Заглянув на кухню, литератор попрощался со служанкой так, словно отправлялся куда-нибудь в Литтл-Америку[381]
. Как-то во время войны он реквизировал машину с помощью чистейшего блефа и гнал на ней из Нью-Йорка в Вашингтон, чтобы его не объявили дезертиром. Теперь же он осмотрительно стоял на перекрестке, дожидаясь зеленого света, пока молодежь мчалась мимо него на красный, презрев потоки машин. Под деревьями на автобусной остановке было зелено и прохладно, и он вспомнил последние слова Джексона по прозванию Каменная Стена: «Давайте переправимся через реку и отдохнем в тени деревьев»[382]. Похоже, все эти генералы Гражданской войны вдруг в одночасье осознали свою бесконечную усталость – Ли, ссохшийся до неузнаваемости, Грант, под конец ударившийся в писание мемуаров.[383]В автобусе все было, как он и ожидал, – на крыше, кроме него, сидел только один человек, зеленые ветки тыкались в каждое окно по всему пути следования. По-хорошему надо бы спилить эти ветки, да жалко, наверное. Там было на что посмотреть – он пытался различить цвета домов, но мог думать только о старом манто своей матери, которое, казалось, переливалось множеством оттенков, а на самом деле просто отражало свет. Где-то церковные колокола вызванивали «Venite Adoremus[384]

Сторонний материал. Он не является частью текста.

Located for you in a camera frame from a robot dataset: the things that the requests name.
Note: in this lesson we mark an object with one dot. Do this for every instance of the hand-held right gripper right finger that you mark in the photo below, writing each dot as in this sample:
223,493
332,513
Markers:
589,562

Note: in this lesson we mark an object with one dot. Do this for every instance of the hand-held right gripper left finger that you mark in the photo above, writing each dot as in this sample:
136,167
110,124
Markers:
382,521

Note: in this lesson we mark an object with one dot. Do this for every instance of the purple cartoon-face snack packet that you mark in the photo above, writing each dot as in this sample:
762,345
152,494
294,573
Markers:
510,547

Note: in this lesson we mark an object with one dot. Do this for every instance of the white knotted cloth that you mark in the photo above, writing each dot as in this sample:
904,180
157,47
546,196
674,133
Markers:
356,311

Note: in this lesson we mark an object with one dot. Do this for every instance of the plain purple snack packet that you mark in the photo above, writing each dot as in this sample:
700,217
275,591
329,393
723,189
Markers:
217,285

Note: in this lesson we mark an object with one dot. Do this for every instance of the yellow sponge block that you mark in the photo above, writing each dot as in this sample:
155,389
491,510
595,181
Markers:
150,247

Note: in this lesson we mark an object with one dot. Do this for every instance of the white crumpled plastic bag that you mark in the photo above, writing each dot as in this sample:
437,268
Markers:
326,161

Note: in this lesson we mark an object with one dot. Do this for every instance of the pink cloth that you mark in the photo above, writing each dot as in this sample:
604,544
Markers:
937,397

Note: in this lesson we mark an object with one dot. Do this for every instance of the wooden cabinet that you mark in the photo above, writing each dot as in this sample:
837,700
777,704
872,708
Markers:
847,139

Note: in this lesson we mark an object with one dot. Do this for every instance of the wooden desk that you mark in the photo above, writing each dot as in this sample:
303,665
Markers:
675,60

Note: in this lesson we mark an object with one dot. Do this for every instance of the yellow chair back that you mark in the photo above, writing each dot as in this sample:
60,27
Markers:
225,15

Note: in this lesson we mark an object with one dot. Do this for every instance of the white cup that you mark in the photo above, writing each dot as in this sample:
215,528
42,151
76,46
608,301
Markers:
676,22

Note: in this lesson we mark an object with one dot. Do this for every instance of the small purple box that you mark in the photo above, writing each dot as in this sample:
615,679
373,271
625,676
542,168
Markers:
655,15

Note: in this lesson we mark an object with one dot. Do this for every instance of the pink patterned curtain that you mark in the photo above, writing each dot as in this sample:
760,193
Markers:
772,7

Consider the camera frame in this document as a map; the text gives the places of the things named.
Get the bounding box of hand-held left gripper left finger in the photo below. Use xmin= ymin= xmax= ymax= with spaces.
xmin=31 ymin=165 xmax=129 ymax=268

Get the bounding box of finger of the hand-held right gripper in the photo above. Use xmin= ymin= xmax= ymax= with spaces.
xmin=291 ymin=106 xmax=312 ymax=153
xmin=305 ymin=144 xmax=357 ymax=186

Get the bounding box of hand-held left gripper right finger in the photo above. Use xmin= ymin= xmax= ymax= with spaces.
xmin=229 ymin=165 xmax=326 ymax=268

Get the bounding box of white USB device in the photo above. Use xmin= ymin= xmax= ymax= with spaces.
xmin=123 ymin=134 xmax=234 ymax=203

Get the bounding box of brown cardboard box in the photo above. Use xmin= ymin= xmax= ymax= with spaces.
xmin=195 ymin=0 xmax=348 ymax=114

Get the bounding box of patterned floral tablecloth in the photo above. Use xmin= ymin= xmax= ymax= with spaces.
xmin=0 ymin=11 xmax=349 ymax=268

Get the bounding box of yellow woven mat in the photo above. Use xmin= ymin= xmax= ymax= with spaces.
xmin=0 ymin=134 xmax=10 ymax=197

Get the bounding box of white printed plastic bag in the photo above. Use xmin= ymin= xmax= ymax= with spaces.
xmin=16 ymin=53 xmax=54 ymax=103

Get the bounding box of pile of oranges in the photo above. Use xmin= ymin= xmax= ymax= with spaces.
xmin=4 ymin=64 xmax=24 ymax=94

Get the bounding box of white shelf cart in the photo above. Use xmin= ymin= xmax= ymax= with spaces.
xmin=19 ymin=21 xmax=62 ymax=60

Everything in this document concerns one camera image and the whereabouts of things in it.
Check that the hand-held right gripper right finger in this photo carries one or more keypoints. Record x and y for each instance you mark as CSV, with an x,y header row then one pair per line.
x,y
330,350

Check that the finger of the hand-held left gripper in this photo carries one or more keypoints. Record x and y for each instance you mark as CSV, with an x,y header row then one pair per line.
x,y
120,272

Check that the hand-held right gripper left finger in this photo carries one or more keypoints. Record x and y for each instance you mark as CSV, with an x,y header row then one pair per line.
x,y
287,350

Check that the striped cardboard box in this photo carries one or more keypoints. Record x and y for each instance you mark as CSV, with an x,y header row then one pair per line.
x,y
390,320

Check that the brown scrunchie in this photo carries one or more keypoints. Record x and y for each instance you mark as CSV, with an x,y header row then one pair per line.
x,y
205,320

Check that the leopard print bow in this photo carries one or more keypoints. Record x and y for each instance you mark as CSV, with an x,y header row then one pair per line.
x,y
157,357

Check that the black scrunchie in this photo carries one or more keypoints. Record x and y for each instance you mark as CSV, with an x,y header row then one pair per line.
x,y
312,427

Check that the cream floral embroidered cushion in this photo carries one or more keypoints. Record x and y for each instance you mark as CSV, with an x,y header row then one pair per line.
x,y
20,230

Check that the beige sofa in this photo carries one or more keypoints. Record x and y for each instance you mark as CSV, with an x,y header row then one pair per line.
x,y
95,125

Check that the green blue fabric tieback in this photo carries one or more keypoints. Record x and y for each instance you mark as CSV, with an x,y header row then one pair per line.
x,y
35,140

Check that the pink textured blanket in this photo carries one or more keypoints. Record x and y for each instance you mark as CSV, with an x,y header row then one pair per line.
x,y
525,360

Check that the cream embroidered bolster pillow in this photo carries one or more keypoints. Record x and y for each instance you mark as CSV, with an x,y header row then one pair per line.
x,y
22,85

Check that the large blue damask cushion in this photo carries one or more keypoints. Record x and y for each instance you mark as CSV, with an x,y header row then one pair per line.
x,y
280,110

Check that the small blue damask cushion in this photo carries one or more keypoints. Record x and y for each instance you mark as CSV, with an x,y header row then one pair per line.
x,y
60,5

»[385], и он подумал: с чего бы это – ведь до Рождества еще восемь месяцев. Он не любил колоколов, хотя как-то раз они очень трогательно играли «Мэриленд, мой Мэриленд» на похоронах губернатора.[386]По футбольному полю двигались рабочие с катками, и ему в голову пришел заголовок «Дерноукладчик», и еще один – «Трава растет», о человеке, который годами ровняет газон, а потом его сын поступает в колледж и на том же поле играет в футбол. Потом сын умирает в юности, а отец устраивается работать на кладбище и укладывает дерн над своим сыном, вместо того чтобы стелить его сыну под ноги. Это был бы славный рассказец из тех, какие часто помещают в хрестоматии, но не в его духе – просто раздутая антитеза, заключенная в форму журнального рассказа, написанного задней левой ногой. Впрочем, многие посчитали бы рассказ превосходным, откопав в нем меланхолию, такую простую для понимания.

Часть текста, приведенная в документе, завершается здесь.